_Work order:_
Please transcribe the data that follows exactly as given, leaving out every picture.

_Provided material:_

*** Block opens ***

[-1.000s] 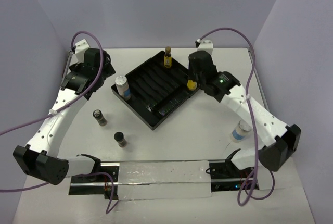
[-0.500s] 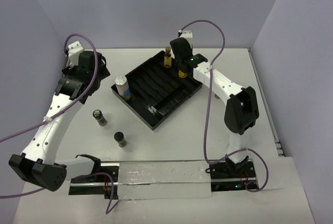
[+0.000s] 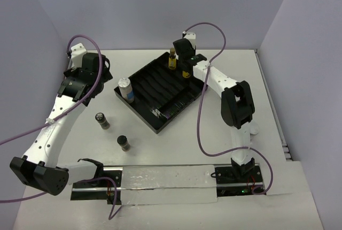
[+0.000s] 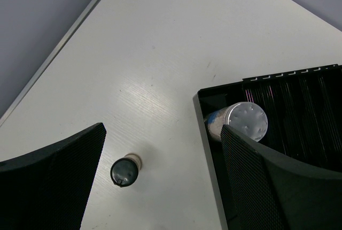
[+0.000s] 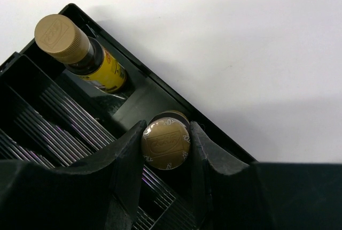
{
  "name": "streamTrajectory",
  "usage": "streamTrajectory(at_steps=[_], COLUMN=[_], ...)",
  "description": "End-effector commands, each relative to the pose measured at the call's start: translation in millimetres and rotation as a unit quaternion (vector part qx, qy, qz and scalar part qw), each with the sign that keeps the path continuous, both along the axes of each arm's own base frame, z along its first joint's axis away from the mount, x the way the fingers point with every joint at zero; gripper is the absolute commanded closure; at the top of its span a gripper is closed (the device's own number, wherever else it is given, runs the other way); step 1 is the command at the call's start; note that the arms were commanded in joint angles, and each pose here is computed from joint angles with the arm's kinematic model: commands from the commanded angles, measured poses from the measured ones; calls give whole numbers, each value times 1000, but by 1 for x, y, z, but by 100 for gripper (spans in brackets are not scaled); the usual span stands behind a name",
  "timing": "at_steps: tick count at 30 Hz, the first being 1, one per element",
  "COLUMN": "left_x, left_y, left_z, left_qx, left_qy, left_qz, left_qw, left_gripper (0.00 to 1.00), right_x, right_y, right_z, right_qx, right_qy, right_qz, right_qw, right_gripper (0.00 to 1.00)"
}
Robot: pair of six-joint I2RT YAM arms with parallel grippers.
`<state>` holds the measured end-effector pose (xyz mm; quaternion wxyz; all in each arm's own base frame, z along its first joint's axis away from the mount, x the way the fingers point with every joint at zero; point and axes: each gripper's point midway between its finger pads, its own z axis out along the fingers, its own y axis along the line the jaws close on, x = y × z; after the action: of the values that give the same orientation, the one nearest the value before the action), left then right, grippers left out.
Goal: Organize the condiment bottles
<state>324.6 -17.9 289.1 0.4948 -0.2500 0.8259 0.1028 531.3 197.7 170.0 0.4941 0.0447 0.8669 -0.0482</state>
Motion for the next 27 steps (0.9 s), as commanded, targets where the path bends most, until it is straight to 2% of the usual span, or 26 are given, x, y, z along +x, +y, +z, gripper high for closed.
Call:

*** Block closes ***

_Solution for this exercise:_
[-1.000s] 
[-0.500s] 
[+0.000s] 
[+0.000s] 
[+0.000s] 
{
  "name": "streamTrajectory",
  "usage": "streamTrajectory(at_steps=[_], COLUMN=[_], ...)",
  "description": "End-effector commands, each relative to the pose measured at the call's start: translation in millimetres and rotation as a unit quaternion (vector part qx, qy, qz and scalar part qw), each with the sign that keeps the path continuous, both along the axes of each arm's own base frame, z along its first joint's axis away from the mount, x the way the fingers point with every joint at zero; gripper is the absolute commanded closure; at the top of its span a gripper is closed (the device's own number, wherever else it is given, runs the other way); step 1 is the command at the call's start; note that the arms were commanded in joint angles, and each pose here is computed from joint angles with the arm's kinematic model: commands from the commanded angles, measured poses from the measured ones; calls give whole numbers, each value times 1000, but by 1 for x, y, z, but by 100 for gripper (spans in brackets are not scaled); the usual span stands behind a name",
  "timing": "at_steps: tick count at 30 Hz, the first being 1, one per element",
  "COLUMN": "left_x, left_y, left_z, left_qx, left_qy, left_qz, left_qw, left_gripper (0.00 to 1.00), right_x, right_y, right_z, right_qx, right_qy, right_qz, right_qw, right_gripper (0.00 to 1.00)"
}
Robot: pair of six-joint I2RT YAM arms with parallel grippers.
`<state>` holds the measured end-effector pose (xyz mm; quaternion wxyz; all in each arm's own base frame, z along its first joint's axis away from the mount, x the way the fingers point with every joint at zero; point and axes: each gripper's point midway between its finger pads, its own z axis out along the fingers, its own y axis along the line the jaws close on, x = y × z; after the action: of the values that give the same orientation, the one nearest the value before the action), left then right, grippers left out.
Goal: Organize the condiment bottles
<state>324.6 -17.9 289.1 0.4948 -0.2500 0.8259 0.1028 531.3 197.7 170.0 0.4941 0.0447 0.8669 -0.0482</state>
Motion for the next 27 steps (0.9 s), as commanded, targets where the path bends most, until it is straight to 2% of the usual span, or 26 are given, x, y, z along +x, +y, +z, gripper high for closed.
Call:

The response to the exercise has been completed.